The corpses swayed where they stood, their bony arms reaching forward, with tattered sleeves hanging limply in the foggy air. I smelled the sourness of the sewers about them; that, and the sweet whiff of death. Their sunken eyes bored into mine.

We were surrounded. There was nothing Sir Alfred or I could do. The standard-bearer’s voice echoed hoarsely round the graveyard.


Advance!

From all three sides, the legion of the dead closed in on us. I flicked the catch on my swordstick and drew the blade.

‘That won’t save us now!’ wailed Sir Alfred. ‘Nothing can save us …’

The words caught in his throat and turned to a strangulated gargle as the tall figure of Colour Sergeant McMurtagh strode towards us. He was clutching a golden sword, gripped by a golden hand, severed at the wrist. Sir Alfred fell back, spread-eagled on his wife’s tomb, the glow from the marble angel’s lamp illuminating his terrified features.

The colour sergeant brushed past me and I caught the musty odour of death, dust and sea water. Behind him, the three corporals came to a halt, their dead faces inches from my own. With a supreme effort of will, I turned away. The colour sergeant raised the golden sword above his head as he straddled the prone figure of Sir Alfred, who stared up
at him, a look of absolute horror on his face.

So this was it. The four soldiers that Sir Alfred had brought back from the dead, all those years ago in the far-off hills of the Malabar Kush, had returned. He had used the demonic powers of the goddess Kal-Ramesh to disturb their eternal rest to enrich himself, and now those undead ghouls had come back to take their revenge on him.

Or so it seemed …

Suddenly, the colour sergeant brought the golden sword down with a great scything hammer blow. The blade struck the marble, inches to the right of Sir Alfred’s head and shattered into pieces, leaving a single shard embedded in the marble.

For a moment, all was still. Then, from inside the tomb, there came the sound of scuffling and scratching, faint at first, but getting louder by the second. Then, with a crack like a musket shot, the marble fractured round the golden shard, and hairline fissures
spread out from it like the tendrils of an exotic plant.

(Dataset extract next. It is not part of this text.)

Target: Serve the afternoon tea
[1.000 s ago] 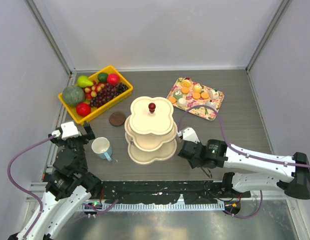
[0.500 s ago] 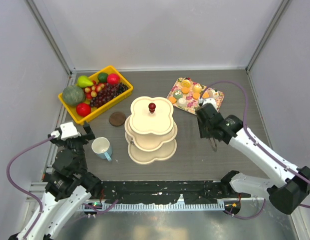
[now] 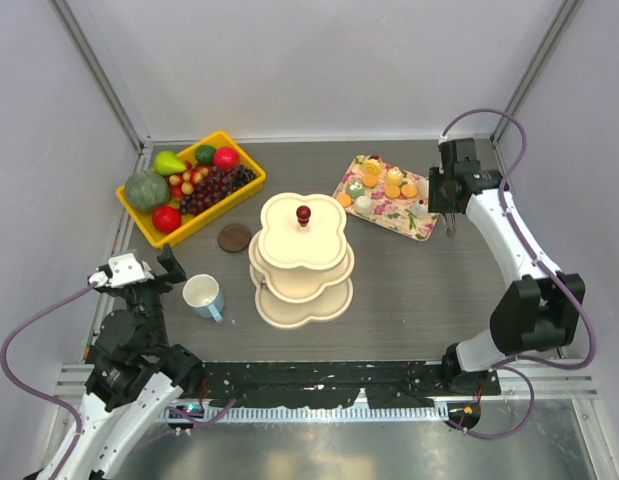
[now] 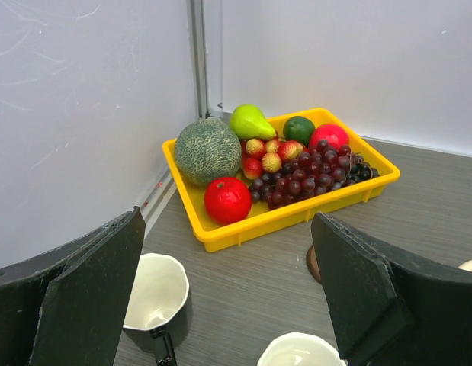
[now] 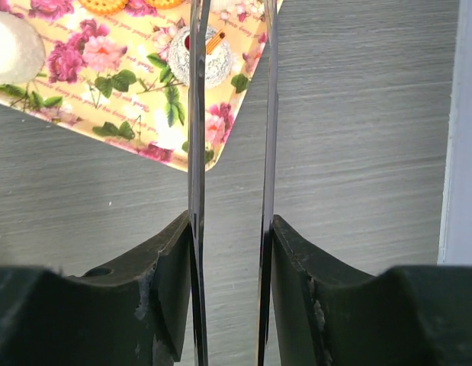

As the stone crumbled and the tomb split apart, Sir Alfred groaned and tumbled to the ground, and out of the cloud of dust the unearthly figure of Lady Sienna de Vere, the angel with the lamp, rose from the grave, now no more than a desiccated skeleton in a threadbare gown of yellowish white.

For one last time, the ghastly sword of the goddess had done its infernal work, and raised the dead.

In front of Lady Sienna, the colour party bowed their ghastly heads and sank to their knees. Then she stepped forward, and as she did so, I saw it. In the centre of the tiara she wore, glowing above the eyeless sockets beneath, was a black jewel.

It was the eye of the demon goddess, Kal-Ramesh.

I suddenly realized that it was
this
, and not poor Sir Alfred, that had drawn these soldiers
here. This jewel, it seemed, and not revenge, was what they had been seeking so desperately.

It was the eye of the Demon Goddess Kal-Ramesh
.

All at once, a curling tendril of brilliant light flared from the depths of the jewel and shot out across the graveyard, dividing and dividing again into a thousand different branches. Each one pierced a chest of one of the assembled dead, until every corpse seemed shot through with a dazzling thread of energy.